Cost of Living // In A Society
If you move here with a well paying job and a long visa and you’re used to paying Bay Area prices for rent, you will probably find the cost of living incredibly low. We’ve got inflation and fun economic times coming, but the basic cost of living is worlds lower than the Bay Area.

Monthly our expenses are roughly:

  • Rent for a built in 2020 ~750ft 2br/1ba apartment (includes heat/water/trash): ~€1900
  • Insurances (cat health insurance x2, renters, liability, bike, travel health insurance): €120
  • Internet: €55
  • Electricity: €175
  • My Public Health Insurance: €230
  • Deutschlandkarte (nationwide regional rail + transit pass): €50 (increasing to €58 in 2025)
  • Groceries (for 2 + 2 cats): ~€400
    • Beer is about €20 per crate and I can get decent bottles of wine for less than €4.
  • Quarterlies – Berlin Tenant Union & Rundfunk­beitrag (public broadcasting): ~€55/ea

My favorite thing about living here is the freedom of movement that people, but especially children have. Gun violence is extremely rare, violent crime generally is not as high as it is in the US. Kids are able and trusted to go ride transit to visit their friends and are socially allowed and expected to take up space. I’m sure there’s stills some be seen-and-not-heard shit clacking around out here, but from what I’ve been able to generally observe: kids are seen as full human beings and granted age-appropriate autonomy and agency to travel and play with their friends.

Death and Taxes
The dual tax treaty doesn’t play nicely with freelancers.

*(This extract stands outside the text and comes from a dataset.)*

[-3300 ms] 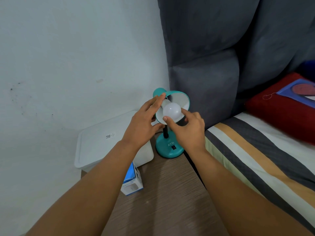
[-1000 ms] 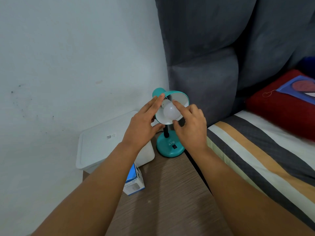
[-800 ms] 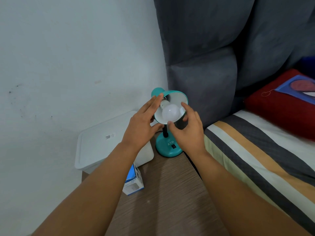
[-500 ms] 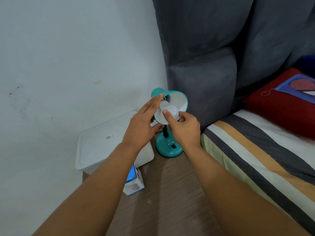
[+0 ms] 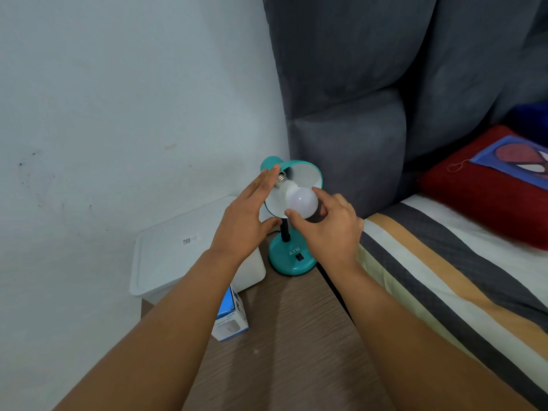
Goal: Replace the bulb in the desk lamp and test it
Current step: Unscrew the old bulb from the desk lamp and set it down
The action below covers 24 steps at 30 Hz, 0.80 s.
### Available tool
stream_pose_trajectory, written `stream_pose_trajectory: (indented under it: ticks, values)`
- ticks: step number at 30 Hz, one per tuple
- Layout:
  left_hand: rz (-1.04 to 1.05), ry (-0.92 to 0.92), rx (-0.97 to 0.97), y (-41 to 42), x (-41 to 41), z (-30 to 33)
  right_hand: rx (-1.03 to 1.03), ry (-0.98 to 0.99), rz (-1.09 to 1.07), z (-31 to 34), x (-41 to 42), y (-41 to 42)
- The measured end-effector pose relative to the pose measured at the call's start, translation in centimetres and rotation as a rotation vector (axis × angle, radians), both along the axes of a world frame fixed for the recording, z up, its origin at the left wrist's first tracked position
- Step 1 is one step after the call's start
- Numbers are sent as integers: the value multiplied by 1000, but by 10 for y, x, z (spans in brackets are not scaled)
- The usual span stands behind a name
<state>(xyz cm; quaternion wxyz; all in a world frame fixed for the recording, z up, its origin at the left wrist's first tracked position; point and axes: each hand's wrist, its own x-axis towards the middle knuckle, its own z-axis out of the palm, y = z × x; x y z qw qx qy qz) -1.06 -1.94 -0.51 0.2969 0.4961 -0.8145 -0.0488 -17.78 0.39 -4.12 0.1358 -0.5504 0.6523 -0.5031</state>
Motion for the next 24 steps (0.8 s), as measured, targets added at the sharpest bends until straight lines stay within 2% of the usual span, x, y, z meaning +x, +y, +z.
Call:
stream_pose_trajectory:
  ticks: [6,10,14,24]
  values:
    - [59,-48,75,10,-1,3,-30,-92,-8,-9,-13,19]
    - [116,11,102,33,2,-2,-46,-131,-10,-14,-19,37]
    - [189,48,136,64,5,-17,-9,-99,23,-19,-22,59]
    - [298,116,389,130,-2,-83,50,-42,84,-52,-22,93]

If you’re employed, taxes are easy. Your employer can probably handle it for you, or will give you the forms you need to send to the Finanzamt.

Same with your health insurance: you can pick your provider but your employer will set it up and you just have to send the agency your documents. Through this process you will also get assigned your Sozialversicherungsnummer (social insurance number)

This is not the case if you are self-employed. If you are self-employed make an appointment with an international tax accountant immediately. Don’t try to do it yourself. You’ll have to register your business with the Finanzamt (I used Sorted for this) and get your own business and tax numbers, in addition to your Sozialversicherungsnummer that should be generated when you sign up for your health insurance; of which you will also pay both the employer and employee portion of.

You will have to pay social security to the US and income tax to which ever country you worked in for however many days you worked there. Meaning: if you worked 2 weeks in SF you owe the US 2 weeks of income tax for those days and the Germans 50 weeks of income tax for the rest.